* [REQUIRED ACTION]: Your task is to copy the listing exactly, with the pictures left out.

* [STORED DATA]:
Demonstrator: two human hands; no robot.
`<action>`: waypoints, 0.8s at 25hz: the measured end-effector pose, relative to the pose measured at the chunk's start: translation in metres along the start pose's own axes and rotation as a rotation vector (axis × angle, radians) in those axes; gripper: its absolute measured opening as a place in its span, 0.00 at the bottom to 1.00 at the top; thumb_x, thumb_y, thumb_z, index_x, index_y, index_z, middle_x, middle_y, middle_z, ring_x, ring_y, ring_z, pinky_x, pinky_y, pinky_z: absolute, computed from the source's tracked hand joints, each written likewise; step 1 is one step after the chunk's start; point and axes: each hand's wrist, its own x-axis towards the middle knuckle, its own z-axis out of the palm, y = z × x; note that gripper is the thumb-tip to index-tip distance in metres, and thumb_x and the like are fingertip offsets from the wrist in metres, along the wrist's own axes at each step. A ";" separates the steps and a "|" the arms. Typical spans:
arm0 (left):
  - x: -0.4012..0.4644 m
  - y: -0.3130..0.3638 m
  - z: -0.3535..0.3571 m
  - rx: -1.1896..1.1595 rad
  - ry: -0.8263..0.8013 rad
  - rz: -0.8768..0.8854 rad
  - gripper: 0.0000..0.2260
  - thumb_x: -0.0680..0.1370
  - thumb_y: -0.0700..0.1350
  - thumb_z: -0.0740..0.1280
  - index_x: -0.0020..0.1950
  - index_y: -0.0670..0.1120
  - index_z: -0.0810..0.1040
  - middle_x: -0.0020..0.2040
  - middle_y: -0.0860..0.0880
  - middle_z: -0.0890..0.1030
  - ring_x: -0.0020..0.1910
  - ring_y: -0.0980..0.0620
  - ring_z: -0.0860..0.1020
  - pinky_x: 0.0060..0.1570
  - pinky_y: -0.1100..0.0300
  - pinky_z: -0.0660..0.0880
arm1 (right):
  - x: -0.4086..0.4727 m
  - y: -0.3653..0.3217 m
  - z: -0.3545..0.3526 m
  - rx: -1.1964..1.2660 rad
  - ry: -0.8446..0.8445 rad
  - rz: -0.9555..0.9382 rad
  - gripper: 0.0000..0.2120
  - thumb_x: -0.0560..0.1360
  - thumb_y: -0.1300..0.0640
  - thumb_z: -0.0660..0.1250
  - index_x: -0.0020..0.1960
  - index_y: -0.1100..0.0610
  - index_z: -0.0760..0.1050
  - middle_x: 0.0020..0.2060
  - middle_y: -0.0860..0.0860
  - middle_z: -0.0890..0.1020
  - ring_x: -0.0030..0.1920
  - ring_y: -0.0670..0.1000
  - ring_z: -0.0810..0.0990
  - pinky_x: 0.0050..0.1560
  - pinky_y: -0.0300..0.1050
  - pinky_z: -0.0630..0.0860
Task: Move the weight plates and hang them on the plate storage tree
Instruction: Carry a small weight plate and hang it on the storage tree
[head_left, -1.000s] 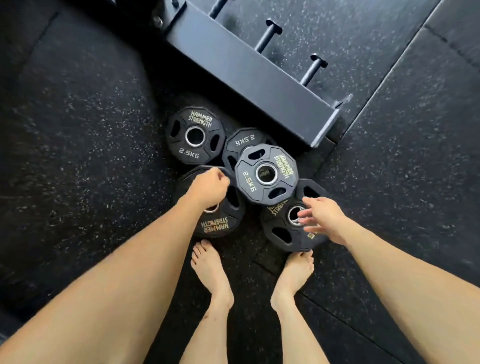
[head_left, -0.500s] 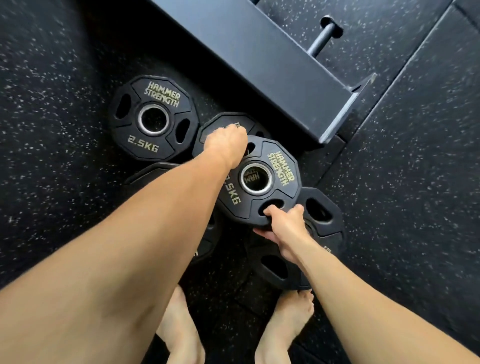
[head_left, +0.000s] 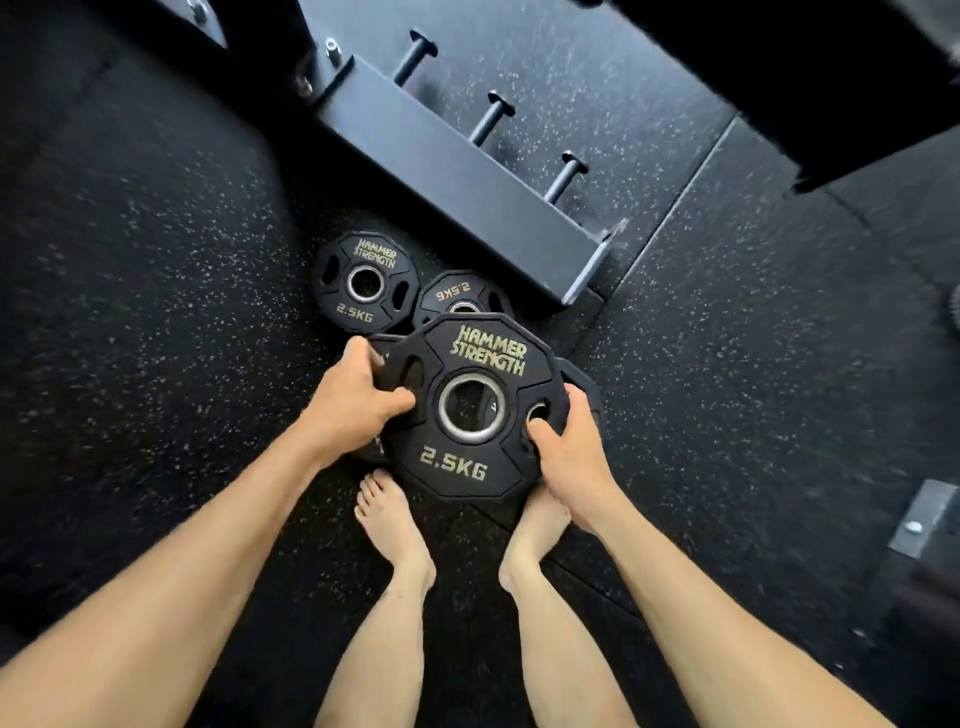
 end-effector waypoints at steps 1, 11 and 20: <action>-0.039 0.014 -0.018 -0.131 0.035 -0.035 0.14 0.74 0.44 0.72 0.55 0.46 0.71 0.46 0.49 0.78 0.44 0.51 0.76 0.43 0.54 0.74 | -0.033 -0.021 -0.012 0.013 -0.004 -0.037 0.27 0.77 0.56 0.63 0.75 0.50 0.61 0.65 0.48 0.75 0.63 0.50 0.74 0.66 0.53 0.71; -0.357 0.141 -0.152 -0.436 0.160 0.136 0.04 0.76 0.39 0.62 0.43 0.47 0.74 0.41 0.50 0.77 0.41 0.52 0.73 0.41 0.56 0.70 | -0.356 -0.174 -0.120 0.186 -0.038 -0.508 0.21 0.77 0.70 0.61 0.59 0.46 0.69 0.49 0.41 0.78 0.47 0.31 0.77 0.47 0.25 0.71; -0.534 0.131 -0.128 -0.873 0.417 0.301 0.18 0.82 0.59 0.56 0.43 0.47 0.73 0.38 0.51 0.75 0.37 0.57 0.74 0.37 0.66 0.73 | -0.465 -0.167 -0.152 0.278 -0.169 -0.746 0.06 0.82 0.51 0.58 0.56 0.45 0.72 0.33 0.36 0.79 0.35 0.37 0.76 0.39 0.31 0.71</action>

* [SOLUTION TO THE EXERCISE]:
Demonstrator: two human hands; no robot.
`<action>`: waypoints, 0.8s at 25hz: the measured end-effector pose, relative to the pose measured at the chunk's start: translation in metres along the start pose's own axes and rotation as a rotation vector (axis × angle, radians) in those axes; gripper: its absolute measured opening as a place in its span, 0.00 at the bottom to 1.00 at the top; thumb_x, thumb_y, thumb_z, index_x, index_y, index_z, middle_x, middle_y, middle_z, ring_x, ring_y, ring_z, pinky_x, pinky_y, pinky_z: absolute, computed from the source's tracked hand joints, each written likewise; step 1 is one step after the chunk's start; point and axes: each hand's wrist, its own x-axis towards the middle knuckle, its own z-axis out of the palm, y = z × x; note that gripper is the thumb-tip to index-tip distance in metres, and thumb_x and the like are fingertip offsets from the wrist in metres, along the wrist's own axes at each step. A ";" separates the steps and a "|" the arms. Typical spans:
arm0 (left):
  - x: -0.4012..0.4644 m
  - y: -0.3130..0.3638 m
  - z: -0.3535..0.3571 m
  - rx: -1.1896..1.1595 rad
  - ry: -0.8263..0.8013 rad
  - rz: -0.8768..0.8854 rad
  - gripper: 0.0000..0.2260
  - thumb_x: -0.0680..0.1370
  - thumb_y: -0.0700..0.1350
  - thumb_z: -0.0740..0.1280
  - index_x: -0.0020..0.1950
  - index_y: -0.0670..0.1120
  - index_z: -0.0810..0.1040
  - middle_x: -0.0020..0.2040
  - middle_y: -0.0860..0.0880
  - middle_z: -0.0890..0.1030
  - ring_x: -0.0020..0.1910
  - ring_y: -0.0980..0.0620
  - ring_z: -0.0860..0.1020
  - pinky_x: 0.0060..0.1570
  - pinky_y: -0.1100..0.0300
  - pinky_z: -0.0660..0.0880
arm1 (right):
  - x: -0.4086..0.4727 m
  - y: -0.3653..0.3217 m
  - z: -0.3545..0.3526 m
  - rx: -1.1964..1.2660 rad
  - ry: -0.8446..0.8445 rad
  - rz: -0.9555..0.9382 rad
  - gripper: 0.0000..0.2120
  - thumb_x: -0.0560..0.1360
  - thumb_y: -0.1300..0.0640
  - thumb_z: -0.0660..0.1250
  - index_x: -0.0020..0.1960
  - index_y: -0.1100..0.0610
  - index_z: -0.0760..0.1050
  - middle_x: 0.0020..0.2060
  - middle_y: -0.0860..0.0860
  - middle_z: -0.0890..0.1020
  - ring_x: -0.0030..0.1920
  - ring_y: -0.0670..0.1000
  - ring_z: -0.0810..0.0990
  - pinky_x: 0.0050..0.1560
  - pinky_y: -0.0300..0.1050
  - pinky_z: -0.0630..0.0860
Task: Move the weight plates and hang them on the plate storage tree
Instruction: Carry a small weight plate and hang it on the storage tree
[head_left, -1.000s] 
[head_left, -0.500s] 
[head_left, +0.000s] 
 end-effector waypoints at steps 1, 11 and 20: <action>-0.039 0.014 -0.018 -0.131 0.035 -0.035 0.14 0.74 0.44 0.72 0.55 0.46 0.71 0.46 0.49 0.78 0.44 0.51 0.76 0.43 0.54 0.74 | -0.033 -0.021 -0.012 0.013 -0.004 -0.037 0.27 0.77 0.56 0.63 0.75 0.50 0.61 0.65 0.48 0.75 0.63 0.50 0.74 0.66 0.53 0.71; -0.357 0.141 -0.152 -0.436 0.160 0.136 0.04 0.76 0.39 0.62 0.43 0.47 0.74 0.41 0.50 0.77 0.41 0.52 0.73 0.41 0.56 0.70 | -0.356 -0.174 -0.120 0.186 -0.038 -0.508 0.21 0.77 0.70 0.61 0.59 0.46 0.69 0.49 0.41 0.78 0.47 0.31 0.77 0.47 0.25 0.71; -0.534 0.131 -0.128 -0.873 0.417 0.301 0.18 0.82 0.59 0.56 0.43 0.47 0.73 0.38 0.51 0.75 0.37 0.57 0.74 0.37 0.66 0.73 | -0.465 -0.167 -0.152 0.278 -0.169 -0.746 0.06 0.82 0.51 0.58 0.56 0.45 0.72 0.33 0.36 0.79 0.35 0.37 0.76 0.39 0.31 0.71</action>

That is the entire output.